We just adoped a mix, and are hearing alot of opinions on the mix. So we thought it would be fun to get a few more. What I DO know is shes a great dog and we love her no matter what she is!

Vital facts: 

Weight: 47lbs

Coat: Short (coarse feeling) (longer patches tail and neck) (no undercoat)

Color: Liver, Tan, White (with small speckles in the white)

Age: Vet said 10-12 Months

Other: Paws are NOT webbed, Front dew claws no rear, 
Skin is pink with large grey spots, Alot of excess skin on neck.
Muscular build-Very strong, 
Low set tail-Relaxed it is almost between rear legs

Behavior: Stubburn, Likes to dig ALOT, Dosent bark much
Good with kids and cats, Not afraid of water, Loves to herd me and nip at my boots when we run.
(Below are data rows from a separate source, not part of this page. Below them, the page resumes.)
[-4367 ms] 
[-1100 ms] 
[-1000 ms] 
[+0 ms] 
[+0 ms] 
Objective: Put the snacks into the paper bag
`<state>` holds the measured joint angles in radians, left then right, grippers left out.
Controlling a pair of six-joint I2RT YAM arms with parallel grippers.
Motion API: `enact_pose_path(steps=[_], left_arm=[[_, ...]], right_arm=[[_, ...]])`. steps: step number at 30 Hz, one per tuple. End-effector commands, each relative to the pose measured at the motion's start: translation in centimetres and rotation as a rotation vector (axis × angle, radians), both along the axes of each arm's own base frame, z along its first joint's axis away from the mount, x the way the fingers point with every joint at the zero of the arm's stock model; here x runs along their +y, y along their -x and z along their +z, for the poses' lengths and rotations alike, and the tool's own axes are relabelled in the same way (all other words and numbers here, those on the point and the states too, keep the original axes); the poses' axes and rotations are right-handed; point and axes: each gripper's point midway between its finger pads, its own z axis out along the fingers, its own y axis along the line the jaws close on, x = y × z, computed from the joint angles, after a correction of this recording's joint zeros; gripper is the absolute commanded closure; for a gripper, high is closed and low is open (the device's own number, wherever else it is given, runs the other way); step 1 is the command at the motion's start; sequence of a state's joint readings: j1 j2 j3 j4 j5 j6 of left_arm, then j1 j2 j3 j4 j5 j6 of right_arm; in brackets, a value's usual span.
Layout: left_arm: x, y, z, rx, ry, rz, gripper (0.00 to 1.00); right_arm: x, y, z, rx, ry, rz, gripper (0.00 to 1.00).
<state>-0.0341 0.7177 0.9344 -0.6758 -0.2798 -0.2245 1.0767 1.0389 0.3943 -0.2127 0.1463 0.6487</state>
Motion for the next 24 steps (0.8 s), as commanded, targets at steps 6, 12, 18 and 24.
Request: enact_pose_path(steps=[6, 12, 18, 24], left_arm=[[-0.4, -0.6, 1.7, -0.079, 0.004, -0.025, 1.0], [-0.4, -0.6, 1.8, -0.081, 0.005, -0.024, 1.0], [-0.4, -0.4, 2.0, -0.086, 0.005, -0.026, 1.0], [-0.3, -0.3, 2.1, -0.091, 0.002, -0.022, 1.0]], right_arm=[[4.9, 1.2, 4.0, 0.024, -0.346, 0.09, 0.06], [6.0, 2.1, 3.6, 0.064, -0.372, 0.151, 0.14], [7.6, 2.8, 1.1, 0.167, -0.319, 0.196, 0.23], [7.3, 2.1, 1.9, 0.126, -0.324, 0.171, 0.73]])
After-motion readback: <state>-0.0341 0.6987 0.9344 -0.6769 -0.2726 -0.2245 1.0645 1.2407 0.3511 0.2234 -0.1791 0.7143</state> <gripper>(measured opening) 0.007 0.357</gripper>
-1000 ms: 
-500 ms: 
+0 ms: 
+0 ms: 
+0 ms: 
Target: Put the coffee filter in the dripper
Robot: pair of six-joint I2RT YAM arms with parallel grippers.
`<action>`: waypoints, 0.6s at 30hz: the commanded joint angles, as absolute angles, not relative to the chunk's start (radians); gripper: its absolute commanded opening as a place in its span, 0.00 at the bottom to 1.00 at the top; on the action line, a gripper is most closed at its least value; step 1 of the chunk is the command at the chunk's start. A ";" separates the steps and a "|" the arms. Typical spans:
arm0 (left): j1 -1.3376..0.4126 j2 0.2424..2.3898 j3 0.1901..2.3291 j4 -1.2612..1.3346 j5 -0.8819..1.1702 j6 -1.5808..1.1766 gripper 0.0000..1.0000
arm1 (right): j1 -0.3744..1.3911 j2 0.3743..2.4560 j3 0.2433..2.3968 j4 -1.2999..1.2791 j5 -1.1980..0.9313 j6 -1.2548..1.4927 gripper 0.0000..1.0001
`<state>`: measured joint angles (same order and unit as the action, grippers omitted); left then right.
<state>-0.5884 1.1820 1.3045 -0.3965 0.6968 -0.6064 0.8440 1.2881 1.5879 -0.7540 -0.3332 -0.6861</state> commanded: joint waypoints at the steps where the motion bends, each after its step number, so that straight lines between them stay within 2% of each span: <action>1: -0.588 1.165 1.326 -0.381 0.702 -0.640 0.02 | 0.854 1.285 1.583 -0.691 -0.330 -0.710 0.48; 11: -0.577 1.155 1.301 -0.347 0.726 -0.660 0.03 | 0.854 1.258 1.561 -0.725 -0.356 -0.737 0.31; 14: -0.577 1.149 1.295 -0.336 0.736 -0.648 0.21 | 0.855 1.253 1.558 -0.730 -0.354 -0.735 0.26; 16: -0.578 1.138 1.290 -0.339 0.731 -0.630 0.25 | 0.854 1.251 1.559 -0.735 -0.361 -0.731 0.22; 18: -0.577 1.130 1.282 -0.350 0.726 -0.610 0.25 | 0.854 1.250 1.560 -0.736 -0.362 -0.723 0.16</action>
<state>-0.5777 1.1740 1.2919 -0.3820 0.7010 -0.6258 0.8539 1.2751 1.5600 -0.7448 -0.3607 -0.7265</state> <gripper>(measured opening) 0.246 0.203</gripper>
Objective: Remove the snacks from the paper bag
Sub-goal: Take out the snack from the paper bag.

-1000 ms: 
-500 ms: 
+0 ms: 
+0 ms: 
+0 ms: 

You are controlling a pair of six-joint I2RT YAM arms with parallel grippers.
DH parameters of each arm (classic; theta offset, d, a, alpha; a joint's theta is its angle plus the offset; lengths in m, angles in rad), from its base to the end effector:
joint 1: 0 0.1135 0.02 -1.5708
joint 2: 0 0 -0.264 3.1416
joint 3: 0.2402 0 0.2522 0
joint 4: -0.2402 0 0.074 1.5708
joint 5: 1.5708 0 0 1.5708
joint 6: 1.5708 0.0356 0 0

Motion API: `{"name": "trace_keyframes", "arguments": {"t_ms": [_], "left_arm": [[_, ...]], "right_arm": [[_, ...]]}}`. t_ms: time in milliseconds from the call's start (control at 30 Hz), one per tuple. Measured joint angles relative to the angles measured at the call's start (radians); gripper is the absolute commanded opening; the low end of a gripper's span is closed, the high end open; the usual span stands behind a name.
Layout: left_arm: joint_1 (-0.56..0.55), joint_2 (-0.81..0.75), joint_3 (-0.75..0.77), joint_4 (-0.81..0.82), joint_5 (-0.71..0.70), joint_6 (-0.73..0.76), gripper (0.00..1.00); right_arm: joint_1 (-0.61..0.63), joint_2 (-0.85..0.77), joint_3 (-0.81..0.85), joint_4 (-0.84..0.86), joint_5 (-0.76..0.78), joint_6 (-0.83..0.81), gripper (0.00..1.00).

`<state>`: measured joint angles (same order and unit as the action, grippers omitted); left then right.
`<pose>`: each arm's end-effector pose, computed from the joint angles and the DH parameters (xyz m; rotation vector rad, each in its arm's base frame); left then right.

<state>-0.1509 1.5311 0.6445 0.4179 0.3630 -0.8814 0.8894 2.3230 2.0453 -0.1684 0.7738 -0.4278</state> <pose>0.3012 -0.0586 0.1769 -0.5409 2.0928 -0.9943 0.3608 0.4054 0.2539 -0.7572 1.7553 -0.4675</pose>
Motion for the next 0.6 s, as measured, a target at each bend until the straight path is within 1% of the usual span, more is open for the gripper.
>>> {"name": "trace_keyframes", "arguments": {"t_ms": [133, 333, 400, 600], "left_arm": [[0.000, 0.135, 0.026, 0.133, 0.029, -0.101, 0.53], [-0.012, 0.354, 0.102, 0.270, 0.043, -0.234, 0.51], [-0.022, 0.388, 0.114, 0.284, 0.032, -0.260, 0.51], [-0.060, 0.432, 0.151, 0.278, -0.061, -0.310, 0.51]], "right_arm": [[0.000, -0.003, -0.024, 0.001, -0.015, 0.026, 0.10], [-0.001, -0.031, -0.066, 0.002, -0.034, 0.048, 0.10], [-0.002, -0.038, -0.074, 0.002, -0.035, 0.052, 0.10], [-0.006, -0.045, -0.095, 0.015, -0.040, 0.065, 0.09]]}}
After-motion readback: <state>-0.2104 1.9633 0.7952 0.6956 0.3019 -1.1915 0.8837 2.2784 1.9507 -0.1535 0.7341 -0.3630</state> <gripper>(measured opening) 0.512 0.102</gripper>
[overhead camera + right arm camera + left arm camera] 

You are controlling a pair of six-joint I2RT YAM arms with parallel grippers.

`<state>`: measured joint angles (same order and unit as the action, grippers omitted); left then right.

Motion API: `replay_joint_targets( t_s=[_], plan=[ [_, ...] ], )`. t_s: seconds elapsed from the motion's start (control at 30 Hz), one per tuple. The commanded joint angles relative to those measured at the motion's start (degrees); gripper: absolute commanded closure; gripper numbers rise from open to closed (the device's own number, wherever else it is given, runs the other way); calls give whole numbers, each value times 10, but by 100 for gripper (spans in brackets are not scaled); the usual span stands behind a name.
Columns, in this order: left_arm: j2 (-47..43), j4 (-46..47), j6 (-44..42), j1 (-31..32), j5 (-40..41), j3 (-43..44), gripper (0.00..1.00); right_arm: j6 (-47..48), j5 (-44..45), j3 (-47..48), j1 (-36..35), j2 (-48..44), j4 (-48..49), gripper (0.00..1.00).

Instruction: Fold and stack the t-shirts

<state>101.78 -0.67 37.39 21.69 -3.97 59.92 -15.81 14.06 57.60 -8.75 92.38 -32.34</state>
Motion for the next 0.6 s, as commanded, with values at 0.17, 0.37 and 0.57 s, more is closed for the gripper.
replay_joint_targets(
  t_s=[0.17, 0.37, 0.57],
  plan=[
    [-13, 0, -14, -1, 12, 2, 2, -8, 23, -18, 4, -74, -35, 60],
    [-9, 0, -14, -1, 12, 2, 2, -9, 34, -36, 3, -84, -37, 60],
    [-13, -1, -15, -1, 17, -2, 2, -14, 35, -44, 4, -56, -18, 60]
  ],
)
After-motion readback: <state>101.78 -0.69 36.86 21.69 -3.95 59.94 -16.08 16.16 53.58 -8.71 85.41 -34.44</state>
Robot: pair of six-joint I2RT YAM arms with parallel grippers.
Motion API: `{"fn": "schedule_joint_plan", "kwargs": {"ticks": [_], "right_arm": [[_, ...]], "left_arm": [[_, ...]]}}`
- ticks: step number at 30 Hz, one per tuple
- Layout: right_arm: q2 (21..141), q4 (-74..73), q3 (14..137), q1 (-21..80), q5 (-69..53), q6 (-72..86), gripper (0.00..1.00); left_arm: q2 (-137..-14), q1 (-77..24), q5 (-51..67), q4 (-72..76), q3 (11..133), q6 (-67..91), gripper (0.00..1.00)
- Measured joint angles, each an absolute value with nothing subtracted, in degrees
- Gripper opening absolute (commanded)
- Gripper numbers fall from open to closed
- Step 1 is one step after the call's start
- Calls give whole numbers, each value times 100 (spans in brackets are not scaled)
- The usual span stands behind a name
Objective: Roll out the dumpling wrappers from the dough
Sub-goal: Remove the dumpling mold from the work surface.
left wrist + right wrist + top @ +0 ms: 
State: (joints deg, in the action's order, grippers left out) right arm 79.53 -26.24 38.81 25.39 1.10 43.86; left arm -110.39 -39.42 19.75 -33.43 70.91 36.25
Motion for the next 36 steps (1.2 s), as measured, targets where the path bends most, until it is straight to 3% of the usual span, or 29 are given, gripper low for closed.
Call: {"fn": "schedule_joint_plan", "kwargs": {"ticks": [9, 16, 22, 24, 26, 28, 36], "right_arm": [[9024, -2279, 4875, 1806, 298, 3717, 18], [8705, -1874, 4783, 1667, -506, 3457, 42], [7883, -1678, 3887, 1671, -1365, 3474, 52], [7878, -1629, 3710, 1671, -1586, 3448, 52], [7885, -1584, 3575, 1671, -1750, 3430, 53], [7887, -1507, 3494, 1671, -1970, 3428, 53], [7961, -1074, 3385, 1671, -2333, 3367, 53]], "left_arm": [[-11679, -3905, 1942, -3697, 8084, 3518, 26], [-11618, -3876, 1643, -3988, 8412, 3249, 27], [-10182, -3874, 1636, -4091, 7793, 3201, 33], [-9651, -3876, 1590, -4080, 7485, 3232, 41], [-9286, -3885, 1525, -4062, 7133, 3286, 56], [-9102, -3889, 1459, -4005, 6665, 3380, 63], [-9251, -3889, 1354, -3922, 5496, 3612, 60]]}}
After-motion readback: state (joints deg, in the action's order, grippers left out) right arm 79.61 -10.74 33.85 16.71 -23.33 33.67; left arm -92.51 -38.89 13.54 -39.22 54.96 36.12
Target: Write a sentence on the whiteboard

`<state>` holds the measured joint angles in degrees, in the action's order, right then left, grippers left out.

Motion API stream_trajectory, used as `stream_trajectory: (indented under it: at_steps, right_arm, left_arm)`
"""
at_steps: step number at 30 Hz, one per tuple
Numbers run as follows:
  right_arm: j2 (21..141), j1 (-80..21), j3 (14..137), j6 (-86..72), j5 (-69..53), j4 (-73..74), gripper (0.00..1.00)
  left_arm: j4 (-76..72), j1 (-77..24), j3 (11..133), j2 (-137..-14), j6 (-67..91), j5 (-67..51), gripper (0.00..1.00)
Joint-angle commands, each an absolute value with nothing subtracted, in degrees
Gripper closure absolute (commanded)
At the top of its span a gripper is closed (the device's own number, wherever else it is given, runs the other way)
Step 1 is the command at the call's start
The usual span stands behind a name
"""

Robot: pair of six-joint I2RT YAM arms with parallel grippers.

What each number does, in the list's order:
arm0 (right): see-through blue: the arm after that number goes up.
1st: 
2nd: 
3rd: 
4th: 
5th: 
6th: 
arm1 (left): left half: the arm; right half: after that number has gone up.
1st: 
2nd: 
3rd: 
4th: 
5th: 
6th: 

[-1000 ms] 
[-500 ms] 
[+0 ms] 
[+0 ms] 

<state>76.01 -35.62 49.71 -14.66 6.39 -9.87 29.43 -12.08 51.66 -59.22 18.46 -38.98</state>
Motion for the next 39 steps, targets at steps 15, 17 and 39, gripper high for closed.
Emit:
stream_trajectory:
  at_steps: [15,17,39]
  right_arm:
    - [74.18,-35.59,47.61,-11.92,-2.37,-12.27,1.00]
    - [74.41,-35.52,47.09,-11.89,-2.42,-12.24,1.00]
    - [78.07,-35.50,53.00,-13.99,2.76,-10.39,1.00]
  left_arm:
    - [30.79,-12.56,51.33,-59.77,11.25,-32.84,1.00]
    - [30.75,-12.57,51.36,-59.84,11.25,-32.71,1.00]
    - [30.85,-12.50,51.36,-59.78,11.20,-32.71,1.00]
Shelter said they think she was. Border Collie/Lab Mix, Also heard: Aussie Shepard/Pointer, Aussie Shepard/Heeler, Aussie Shepard/Lab


----------



## CptJack (Jun 3, 2012)

I see a TON of border collie in that dog's head, but I don't know what else. I'd buy lab for the build, though.


----------



## sassafras (Jun 22, 2010)

Definitely see a lot of herder in her, but not sure what else.


----------



## Candydb (Jul 16, 2011)

Look at that expression! Border collie all the way! SO BC mostly with some lab/ hound shepherdy dog in play!!


----------



## Mitchelltanner (Mar 4, 2013)

Do smooth border collie useually have a wiry rough coarse coat?, Beause if shes mixed with lab I just have to wonder where the rough short coat came from most labs i know are quite a bit softer then her. Plus every lab cross i've met usually inherites webbed feet or double coat.

Maybe Something else with a coarse short single coat, Plus I dont think the excess neck rolls are from the BC side.


----------



## CptJack (Jun 3, 2012)

Mitchelltanner said:


> Do smooth border collie useually have a wiry rough coarse coat?, Beause if shes mixed with lab I just have to wonder where the rough short coat came from most labs i know are quite a bit softer then her. Plus every lab cross i've met usually inherites webbed feet or double coat.
> 
> Maybe Something else with a coarse short single coat, Plus I dont think the excess neck rolls are from the BC side.


Hound? would or could account for all of that. 

And frankly BCs can come with ANY kind of coat. Including long and wirey and curly.


----------



## Mitchelltanner (Mar 4, 2013)

Well We just got back from our first obedience class, And the instructor told us that she used to breed border collies. and that Robin is in her opinion a Border Collie / Australian Shepard mix. She said that she has saw that mix before, purposely breed for dog sports.


----------